United States Flag
Official Website of the Department of Homeland Security

Report Crimes: Email or Call 1-866-DHS-2-ICE

ICE is the largest investigative arm of the Department of Homeland Security (DHS). ICE Homeland Security Investigations (HSI) protects the United States against terrorist and other criminal organizations who threaten our safety and national security and transnational criminal enterprises who seek to exploit America's legitimate trade, travel, and financial systems. ICE HSI operates out of 70 offices in 47 foreign countries.

HSI criminal investigators utilize innovative investigative techniques and new technological resources to help prevent terrorism and other criminal activities by targeting the people, money and materials that support illegal organizations.
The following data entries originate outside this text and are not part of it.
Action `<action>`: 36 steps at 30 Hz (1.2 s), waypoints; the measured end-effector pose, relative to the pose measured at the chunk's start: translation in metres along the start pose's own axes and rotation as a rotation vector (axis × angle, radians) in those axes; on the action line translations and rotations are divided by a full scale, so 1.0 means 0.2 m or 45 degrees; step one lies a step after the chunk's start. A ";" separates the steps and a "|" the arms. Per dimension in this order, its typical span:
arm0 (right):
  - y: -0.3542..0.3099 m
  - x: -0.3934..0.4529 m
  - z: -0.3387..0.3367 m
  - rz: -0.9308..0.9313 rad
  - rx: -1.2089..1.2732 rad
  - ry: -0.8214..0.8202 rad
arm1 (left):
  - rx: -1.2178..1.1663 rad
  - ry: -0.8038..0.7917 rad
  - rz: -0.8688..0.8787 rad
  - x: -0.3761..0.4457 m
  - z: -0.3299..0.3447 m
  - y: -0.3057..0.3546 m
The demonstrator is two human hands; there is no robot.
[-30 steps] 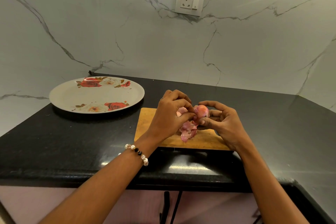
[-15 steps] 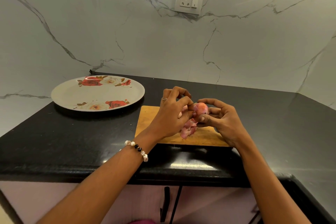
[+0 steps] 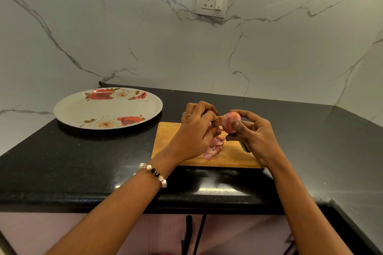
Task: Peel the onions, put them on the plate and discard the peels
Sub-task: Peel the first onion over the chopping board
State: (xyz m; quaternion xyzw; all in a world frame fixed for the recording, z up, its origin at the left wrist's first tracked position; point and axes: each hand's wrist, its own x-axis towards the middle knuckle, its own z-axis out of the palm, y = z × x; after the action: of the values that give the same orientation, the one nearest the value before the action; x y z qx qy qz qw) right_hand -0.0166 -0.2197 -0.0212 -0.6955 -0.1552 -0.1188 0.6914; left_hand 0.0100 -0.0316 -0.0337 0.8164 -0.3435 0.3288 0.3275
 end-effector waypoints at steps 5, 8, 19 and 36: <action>-0.01 0.00 0.00 0.026 0.061 0.067 | 0.028 0.088 -0.009 0.00 -0.01 0.01; -0.01 0.00 0.00 0.040 0.077 0.072 | 0.018 0.102 -0.002 0.00 -0.02 0.01; 0.00 -0.01 0.00 0.049 -0.024 -0.044 | -0.067 0.219 -0.038 0.01 -0.04 0.02; 0.01 0.00 0.01 0.046 -0.184 -0.154 | -0.209 0.107 -0.195 0.02 -0.04 0.05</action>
State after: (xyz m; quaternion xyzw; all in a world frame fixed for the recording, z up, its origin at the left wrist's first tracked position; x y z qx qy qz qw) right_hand -0.0167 -0.2182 -0.0230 -0.7523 -0.1753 -0.0750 0.6307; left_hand 0.0026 -0.0324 -0.0237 0.7961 -0.2921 0.3077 0.4317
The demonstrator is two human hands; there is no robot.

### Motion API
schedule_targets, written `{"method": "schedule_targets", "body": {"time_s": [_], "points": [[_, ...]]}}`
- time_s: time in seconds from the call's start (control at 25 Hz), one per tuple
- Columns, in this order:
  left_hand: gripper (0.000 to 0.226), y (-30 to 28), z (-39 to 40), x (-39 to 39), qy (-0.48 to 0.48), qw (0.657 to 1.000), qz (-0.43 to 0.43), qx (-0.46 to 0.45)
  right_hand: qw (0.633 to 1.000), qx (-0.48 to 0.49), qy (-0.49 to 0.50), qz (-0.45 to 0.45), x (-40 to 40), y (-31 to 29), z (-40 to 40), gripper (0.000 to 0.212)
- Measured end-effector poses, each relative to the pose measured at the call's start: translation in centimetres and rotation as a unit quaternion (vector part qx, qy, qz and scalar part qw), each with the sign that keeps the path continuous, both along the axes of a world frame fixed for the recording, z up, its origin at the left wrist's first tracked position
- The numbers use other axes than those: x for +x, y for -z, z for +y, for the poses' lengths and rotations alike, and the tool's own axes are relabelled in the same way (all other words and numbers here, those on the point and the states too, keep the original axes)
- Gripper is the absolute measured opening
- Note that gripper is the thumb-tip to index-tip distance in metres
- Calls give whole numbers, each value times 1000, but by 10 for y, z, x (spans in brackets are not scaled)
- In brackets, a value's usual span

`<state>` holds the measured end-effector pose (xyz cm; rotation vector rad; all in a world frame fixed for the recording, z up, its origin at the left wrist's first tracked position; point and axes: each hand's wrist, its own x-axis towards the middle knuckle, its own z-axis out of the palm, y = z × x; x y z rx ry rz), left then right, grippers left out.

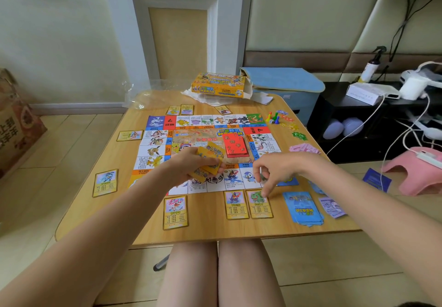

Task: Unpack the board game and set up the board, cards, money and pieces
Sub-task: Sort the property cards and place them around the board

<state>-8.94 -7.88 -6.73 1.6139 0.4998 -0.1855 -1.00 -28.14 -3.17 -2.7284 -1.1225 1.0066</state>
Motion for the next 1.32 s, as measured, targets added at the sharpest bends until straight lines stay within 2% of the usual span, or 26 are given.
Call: {"method": "schedule_targets", "body": {"time_s": [0.12, 0.2, 0.32, 0.48, 0.76, 0.96, 1.08, 1.16, 1.24, 1.32], "points": [[26, -2, -5, 1, 0, 1000, -8, -20, 997, -69, -26, -37, -7, -6, -1, 54], [14, -4, -9, 0, -2, 1000, -16, -24, 994, -90, -47, -48, -15, 1, 1, 61], [5, -7, -17, -2, 23, 999, -26, -26, 995, -74, -46, -40, -19, 9, -2, 59], [7, -8, -24, -4, 18, 999, -25, -24, 991, -114, -34, -58, -14, 4, -16, 57], [13, -8, -28, 1, 21, 999, -24, -25, 990, -125, -28, -59, -5, 5, -23, 56], [2, -9, -32, 0, 59, 996, -35, -54, 992, -116, -11, -49, -7, 1, -24, 55], [6, -4, -30, 1, 73, 995, -42, -54, 998, -49, 23, -45, -4, -15, -22, 44], [15, -1, -29, 0, 94, 993, -43, -62, 992, 91, 68, -57, -2, -21, -14, 34], [25, 1, -28, -1, 114, 990, -45, -67, 955, 257, 148, -7, -2, -20, 0, 31], [24, -1, -27, -3, 120, 989, -52, -76, 918, 344, 188, 64, -3, -13, 13, 21]]}}
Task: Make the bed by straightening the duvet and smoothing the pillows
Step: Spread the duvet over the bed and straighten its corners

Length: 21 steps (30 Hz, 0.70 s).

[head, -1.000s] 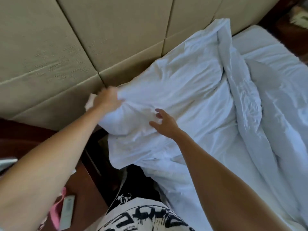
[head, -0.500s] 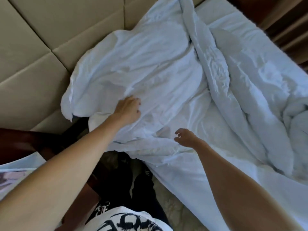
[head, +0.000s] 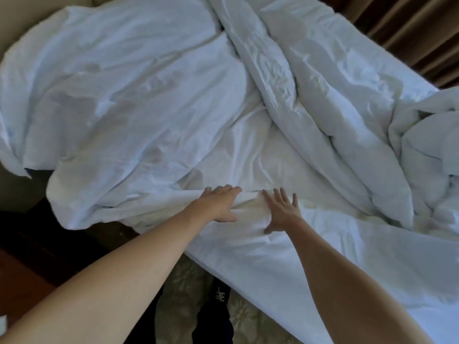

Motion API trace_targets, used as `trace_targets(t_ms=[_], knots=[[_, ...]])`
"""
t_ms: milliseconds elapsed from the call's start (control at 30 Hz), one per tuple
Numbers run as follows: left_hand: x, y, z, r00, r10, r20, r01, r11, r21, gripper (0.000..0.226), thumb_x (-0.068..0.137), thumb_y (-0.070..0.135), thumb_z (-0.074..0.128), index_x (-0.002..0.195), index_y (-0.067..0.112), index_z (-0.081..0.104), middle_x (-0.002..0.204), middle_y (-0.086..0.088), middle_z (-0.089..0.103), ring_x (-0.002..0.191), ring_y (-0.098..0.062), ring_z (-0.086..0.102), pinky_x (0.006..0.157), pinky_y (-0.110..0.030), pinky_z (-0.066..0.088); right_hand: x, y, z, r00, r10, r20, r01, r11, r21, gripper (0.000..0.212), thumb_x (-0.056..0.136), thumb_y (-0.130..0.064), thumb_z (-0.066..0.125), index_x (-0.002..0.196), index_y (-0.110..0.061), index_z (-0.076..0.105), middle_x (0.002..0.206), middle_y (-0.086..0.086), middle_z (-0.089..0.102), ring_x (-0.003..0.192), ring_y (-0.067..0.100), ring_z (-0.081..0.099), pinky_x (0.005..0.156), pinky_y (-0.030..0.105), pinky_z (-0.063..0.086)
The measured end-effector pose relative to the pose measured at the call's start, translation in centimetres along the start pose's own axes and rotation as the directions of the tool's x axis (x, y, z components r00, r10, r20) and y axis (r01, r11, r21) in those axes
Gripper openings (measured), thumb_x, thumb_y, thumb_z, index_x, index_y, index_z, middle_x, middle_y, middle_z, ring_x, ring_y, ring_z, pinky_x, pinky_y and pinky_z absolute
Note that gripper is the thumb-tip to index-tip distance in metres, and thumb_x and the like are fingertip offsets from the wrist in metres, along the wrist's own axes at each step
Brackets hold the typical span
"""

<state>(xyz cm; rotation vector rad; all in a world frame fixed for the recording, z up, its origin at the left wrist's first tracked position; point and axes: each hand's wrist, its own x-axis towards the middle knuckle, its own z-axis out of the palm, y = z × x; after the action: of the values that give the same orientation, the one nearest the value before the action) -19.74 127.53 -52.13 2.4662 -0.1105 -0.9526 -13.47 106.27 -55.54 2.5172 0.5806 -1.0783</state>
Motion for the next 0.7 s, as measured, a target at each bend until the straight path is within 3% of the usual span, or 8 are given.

They are involved in a variety of challenging criminal and civil investigations involving national security threats, terrorism, public safety, drug smuggling, child exploitation, human trafficking, illegal arms export, financial crimes, idenity fraud, benefit fraud, commercial fraud and more. HSI criminal investigators have a commitment to excellence and protecting our country.

ICE HSI periodically posts criminal investigator vacancy announcements on the Office of Personnel Management's (OPM) USA Jobs website. To learn more about becoming an HSI criminal investigator, contact your nearest Special Agent in Charge Office and ask for the regional or local recruitment coordinator. Phone numbers for each HSI office are listed under Contact Us.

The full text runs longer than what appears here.